Directions for this task
What you return must be the lines from the first one below through the one containing "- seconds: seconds", exactly and with pictures excluded.

Stored dataset items
● ● ● ●
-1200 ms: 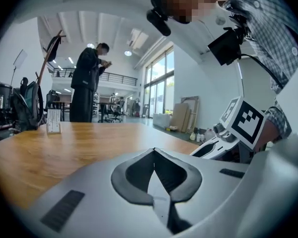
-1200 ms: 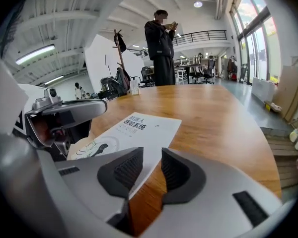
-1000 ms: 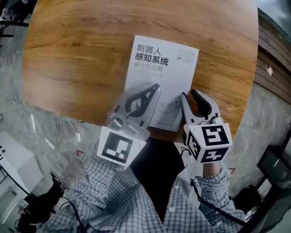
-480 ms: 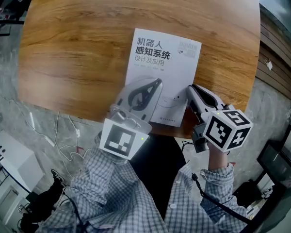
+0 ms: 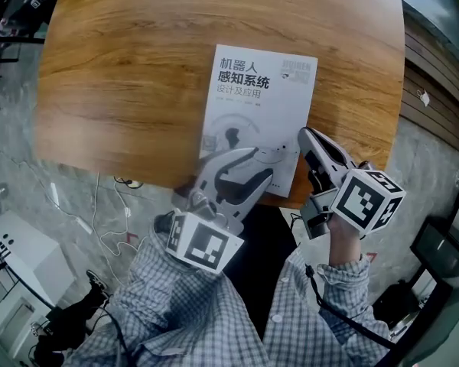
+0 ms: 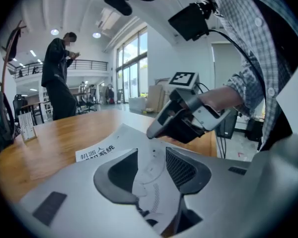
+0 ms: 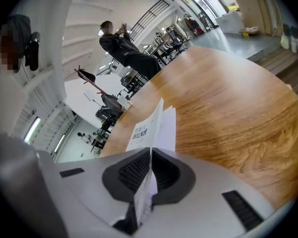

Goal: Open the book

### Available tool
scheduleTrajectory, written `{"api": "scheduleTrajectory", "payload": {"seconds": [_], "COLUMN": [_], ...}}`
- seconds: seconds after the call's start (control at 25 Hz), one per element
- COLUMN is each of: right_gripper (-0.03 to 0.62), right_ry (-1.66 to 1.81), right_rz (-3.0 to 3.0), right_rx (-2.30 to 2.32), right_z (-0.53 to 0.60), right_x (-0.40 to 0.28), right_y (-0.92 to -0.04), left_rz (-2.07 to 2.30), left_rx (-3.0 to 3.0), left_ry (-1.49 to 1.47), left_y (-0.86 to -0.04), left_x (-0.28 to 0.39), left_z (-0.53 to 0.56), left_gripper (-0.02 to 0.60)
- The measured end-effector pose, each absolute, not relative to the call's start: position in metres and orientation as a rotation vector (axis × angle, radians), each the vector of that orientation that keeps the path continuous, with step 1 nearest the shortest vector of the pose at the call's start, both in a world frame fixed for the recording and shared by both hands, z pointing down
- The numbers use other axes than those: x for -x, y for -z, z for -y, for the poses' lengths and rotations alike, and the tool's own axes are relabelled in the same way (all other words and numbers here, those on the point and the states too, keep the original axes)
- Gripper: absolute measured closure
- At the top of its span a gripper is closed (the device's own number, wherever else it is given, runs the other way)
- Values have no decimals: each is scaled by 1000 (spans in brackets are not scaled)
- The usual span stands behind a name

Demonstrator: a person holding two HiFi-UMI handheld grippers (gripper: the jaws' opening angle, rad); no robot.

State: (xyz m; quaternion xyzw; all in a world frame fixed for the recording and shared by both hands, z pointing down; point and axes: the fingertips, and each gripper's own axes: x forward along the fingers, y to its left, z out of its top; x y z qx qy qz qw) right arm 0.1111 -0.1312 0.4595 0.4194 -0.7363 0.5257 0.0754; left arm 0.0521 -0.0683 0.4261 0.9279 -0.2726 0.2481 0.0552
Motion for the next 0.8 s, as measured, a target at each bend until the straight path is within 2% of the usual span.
{"api": "scheduleTrajectory", "payload": {"seconds": [0.12,0.24,0.48,0.8], "right_gripper": [566,568,568,569], "right_ry": [-1625,-1642,-1682,-1688], "right_rz": [2217,2217,2203,2196], "right_rx": [-1271,-1280,-1302,-1325], "right_z": [131,132,133,131], "right_x": [-110,-109,-108,-107], "right_y": [-455,-451,-446,-441], "left_rz": [773,761,821,1059], "left_rx": [-2825,-2816,-2851,-2866], "left_ry": [-798,-883,-1077,-1133], "left_y": [-425,-432,-451,-456], "left_x": [-60,-66,-79,-91], "left_z": [39,19,7,28], "left_gripper": [393,374,362,360]}}
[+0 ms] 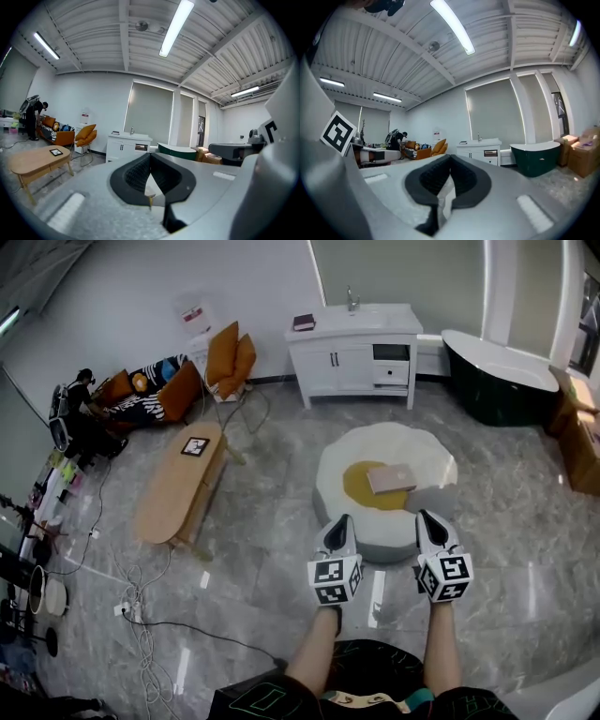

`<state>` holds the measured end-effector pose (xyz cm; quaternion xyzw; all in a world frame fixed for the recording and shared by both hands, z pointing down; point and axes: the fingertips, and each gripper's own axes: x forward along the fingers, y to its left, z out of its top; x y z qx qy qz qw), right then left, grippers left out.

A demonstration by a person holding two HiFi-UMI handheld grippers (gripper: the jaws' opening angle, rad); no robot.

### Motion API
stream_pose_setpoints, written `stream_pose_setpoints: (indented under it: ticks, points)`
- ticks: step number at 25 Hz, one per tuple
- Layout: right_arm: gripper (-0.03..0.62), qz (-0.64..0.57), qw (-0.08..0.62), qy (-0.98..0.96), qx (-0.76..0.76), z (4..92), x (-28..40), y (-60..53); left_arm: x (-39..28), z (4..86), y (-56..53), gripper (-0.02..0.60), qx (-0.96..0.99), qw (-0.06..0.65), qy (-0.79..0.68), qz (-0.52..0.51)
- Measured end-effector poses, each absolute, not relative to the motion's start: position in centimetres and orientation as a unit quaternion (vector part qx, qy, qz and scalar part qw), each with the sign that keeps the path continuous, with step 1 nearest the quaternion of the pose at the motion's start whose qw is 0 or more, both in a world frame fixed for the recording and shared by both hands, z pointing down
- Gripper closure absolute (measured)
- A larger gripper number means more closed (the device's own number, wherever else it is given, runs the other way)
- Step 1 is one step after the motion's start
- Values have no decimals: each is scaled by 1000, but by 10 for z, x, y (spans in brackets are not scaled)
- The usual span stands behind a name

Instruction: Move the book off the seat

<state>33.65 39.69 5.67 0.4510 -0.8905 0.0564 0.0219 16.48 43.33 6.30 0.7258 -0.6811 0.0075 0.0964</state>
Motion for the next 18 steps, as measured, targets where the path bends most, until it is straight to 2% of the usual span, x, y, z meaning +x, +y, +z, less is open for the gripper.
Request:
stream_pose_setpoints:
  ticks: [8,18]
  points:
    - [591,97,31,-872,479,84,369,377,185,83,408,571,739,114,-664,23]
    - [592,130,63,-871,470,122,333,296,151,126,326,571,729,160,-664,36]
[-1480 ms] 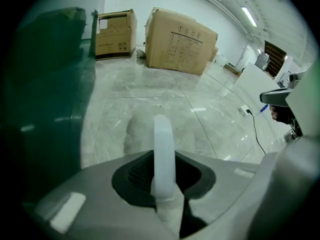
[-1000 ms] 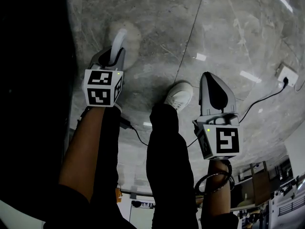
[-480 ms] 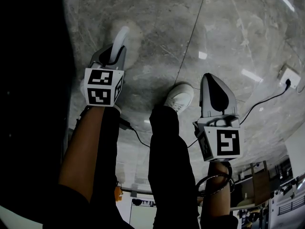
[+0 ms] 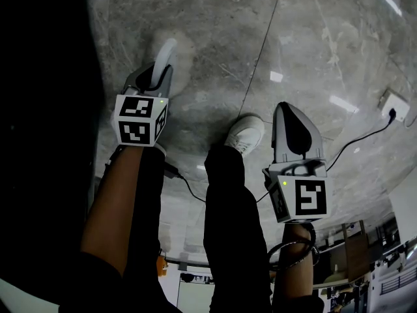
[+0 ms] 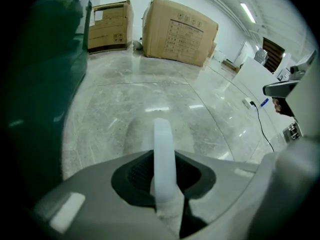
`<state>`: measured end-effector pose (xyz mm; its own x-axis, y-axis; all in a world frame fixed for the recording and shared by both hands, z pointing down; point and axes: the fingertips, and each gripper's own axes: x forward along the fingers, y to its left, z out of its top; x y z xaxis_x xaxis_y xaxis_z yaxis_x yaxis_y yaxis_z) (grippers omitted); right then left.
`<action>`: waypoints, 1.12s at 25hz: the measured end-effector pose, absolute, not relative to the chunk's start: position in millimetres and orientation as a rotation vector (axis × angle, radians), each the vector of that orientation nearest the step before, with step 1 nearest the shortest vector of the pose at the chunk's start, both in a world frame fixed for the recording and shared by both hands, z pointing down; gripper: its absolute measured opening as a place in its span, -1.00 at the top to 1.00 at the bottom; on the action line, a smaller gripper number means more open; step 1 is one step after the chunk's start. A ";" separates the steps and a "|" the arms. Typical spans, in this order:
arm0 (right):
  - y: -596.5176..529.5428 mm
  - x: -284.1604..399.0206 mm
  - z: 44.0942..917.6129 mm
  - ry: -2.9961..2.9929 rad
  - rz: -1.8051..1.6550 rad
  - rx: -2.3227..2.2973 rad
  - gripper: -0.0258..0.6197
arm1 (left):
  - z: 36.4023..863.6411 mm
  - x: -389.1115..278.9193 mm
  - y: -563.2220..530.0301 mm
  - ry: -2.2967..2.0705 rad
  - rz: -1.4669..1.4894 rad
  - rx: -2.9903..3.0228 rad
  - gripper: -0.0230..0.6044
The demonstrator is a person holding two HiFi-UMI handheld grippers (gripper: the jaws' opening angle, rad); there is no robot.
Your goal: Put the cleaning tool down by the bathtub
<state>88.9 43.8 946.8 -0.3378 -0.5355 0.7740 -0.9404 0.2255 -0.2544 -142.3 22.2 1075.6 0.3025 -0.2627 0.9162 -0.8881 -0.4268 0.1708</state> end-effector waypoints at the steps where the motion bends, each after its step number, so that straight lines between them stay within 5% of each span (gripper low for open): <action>1: 43.8 88.0 945.6 -1.965 0.980 1.351 0.85 | 1075.2 -142.5 22.5 -1.023 1.123 1.868 0.66; 15: 43.1 80.9 923.4 -1.972 0.964 1.365 0.85 | 1052.5 -143.2 25.2 -0.998 1.090 1.906 0.42; 28: 31.6 62.3 813.1 -2.036 0.928 1.393 0.85 | 923.1 -130.1 18.7 -0.990 1.041 1.953 0.41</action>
<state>62.3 31.6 813.1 -0.3512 -0.5945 0.7234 -0.9360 0.2442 -0.2537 -130.1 18.7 923.1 0.3841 -0.2947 0.8750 -0.8589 -0.4617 0.2216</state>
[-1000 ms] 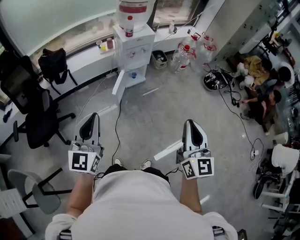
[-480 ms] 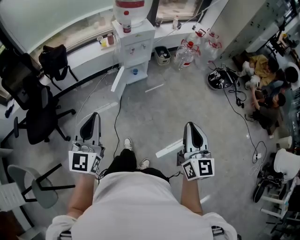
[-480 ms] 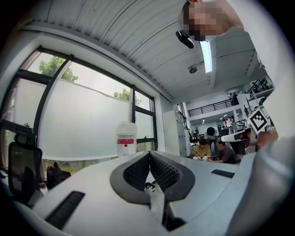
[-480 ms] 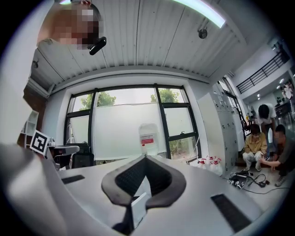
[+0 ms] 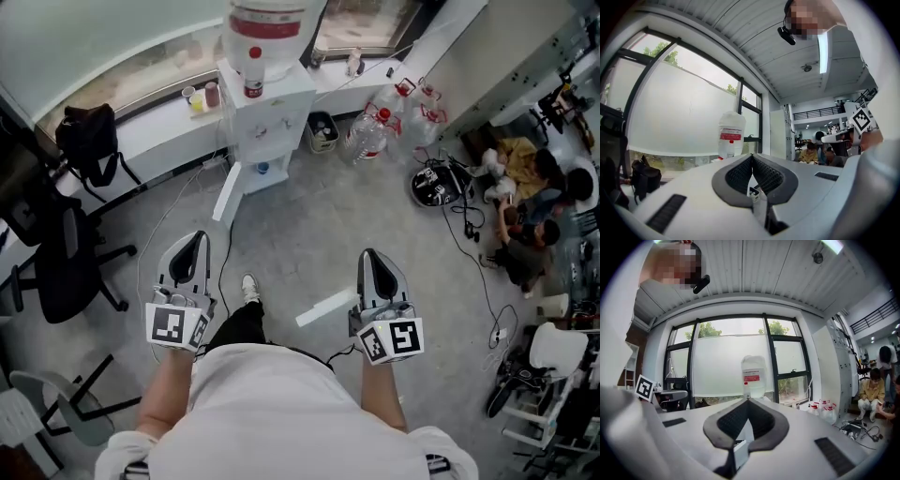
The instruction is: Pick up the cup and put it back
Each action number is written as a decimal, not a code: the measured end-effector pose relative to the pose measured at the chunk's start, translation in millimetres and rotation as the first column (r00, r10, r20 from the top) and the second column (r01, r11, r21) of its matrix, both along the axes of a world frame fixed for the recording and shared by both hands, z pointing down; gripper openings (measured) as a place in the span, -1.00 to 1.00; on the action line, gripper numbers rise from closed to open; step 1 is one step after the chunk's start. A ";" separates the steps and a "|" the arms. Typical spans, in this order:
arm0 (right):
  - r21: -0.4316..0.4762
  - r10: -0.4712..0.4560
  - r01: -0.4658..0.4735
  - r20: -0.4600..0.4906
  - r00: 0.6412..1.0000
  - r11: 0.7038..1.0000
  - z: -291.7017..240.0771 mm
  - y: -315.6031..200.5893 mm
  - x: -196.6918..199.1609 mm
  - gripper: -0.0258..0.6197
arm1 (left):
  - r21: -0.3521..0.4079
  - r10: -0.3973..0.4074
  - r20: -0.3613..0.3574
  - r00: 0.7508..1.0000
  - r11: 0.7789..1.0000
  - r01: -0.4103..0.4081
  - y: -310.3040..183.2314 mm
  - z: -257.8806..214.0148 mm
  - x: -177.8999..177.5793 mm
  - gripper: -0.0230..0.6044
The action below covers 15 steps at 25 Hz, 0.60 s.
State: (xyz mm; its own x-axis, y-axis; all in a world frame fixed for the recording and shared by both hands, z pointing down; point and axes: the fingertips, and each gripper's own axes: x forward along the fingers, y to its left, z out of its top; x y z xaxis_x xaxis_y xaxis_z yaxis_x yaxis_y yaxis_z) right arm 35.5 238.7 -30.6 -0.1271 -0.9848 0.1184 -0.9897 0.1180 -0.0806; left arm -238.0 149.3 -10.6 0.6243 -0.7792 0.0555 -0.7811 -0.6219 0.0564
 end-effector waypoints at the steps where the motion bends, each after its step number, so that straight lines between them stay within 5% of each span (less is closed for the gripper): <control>1: -0.002 -0.017 0.017 -0.009 1.000 1.000 -2.6 -24.6 -3.2 -0.86 | 0.002 0.001 -0.003 1.000 1.000 -0.001 -21.5 1.2 0.4 -0.85; 8: -0.046 -0.055 0.052 -0.073 0.996 0.998 -5.3 -141.0 -10.4 -0.86 | -0.046 0.025 -0.035 0.999 0.999 -0.027 -129.8 24.7 13.2 -0.85; 15: -0.086 -0.067 0.060 -0.077 0.995 0.994 13.0 -188.2 -4.2 -0.86 | -0.092 0.045 -0.062 0.997 0.994 -0.050 -169.1 42.6 34.4 -0.85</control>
State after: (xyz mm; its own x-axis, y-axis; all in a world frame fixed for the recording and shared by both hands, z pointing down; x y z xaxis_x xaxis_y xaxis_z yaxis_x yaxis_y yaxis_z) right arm 31.3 50.5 -17.6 -0.1756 -0.9612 0.2126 -0.9842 0.1768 -0.0137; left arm -203.6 -19.8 32.0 0.6649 -0.7417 0.0879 -0.7442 -0.6480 0.1620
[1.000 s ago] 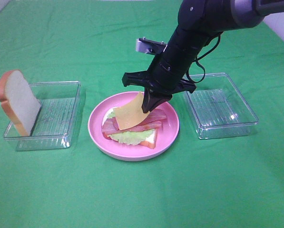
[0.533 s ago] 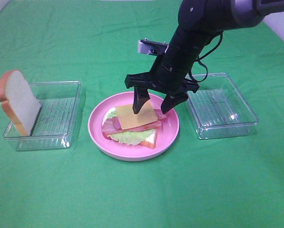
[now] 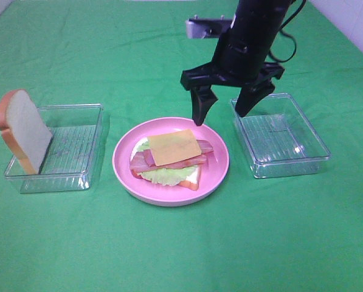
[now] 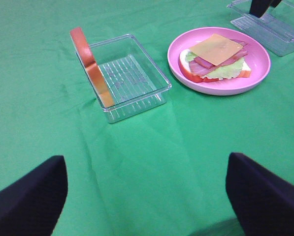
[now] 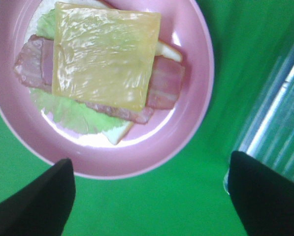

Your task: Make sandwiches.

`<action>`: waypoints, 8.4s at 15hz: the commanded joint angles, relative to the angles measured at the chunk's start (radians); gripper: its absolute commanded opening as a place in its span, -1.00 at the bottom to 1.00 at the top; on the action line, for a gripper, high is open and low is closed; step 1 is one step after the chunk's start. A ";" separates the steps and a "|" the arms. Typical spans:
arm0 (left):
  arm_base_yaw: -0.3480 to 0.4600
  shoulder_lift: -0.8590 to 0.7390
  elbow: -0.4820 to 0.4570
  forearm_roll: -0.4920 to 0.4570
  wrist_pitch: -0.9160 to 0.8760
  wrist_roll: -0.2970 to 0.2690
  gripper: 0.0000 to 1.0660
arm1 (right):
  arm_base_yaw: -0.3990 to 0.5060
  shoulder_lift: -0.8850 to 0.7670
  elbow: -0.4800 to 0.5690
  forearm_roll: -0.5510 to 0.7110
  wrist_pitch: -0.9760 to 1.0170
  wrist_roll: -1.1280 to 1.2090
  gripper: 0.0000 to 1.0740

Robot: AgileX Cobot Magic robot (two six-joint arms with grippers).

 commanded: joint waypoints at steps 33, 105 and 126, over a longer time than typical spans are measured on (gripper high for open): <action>-0.001 0.592 -0.189 0.041 -0.273 -0.168 0.47 | 0.003 -1.998 1.137 -0.099 -0.056 -0.138 0.46; 0.008 2.062 -0.835 -1.057 -0.438 0.325 -1.00 | 0.003 -1.998 1.137 -0.102 -0.057 -0.138 0.45; 0.008 1.392 -0.835 -0.204 -0.012 -0.051 0.41 | 0.003 -1.998 1.137 -0.102 -0.057 -0.138 0.45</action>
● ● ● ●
Problem solution
-1200 ms: 
-1200 ms: 
-1000 ms: 
-480 ms: 
+0 ms: 
+0 ms: 
+0 ms: 

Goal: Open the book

### Available tool
scheduleTrajectory, written `{"api": "scheduleTrajectory", "payload": {"seconds": [_], "COLUMN": [_], ...}}`
- seconds: seconds after the call's start (control at 25 Hz), one per element

The exercise is now finished.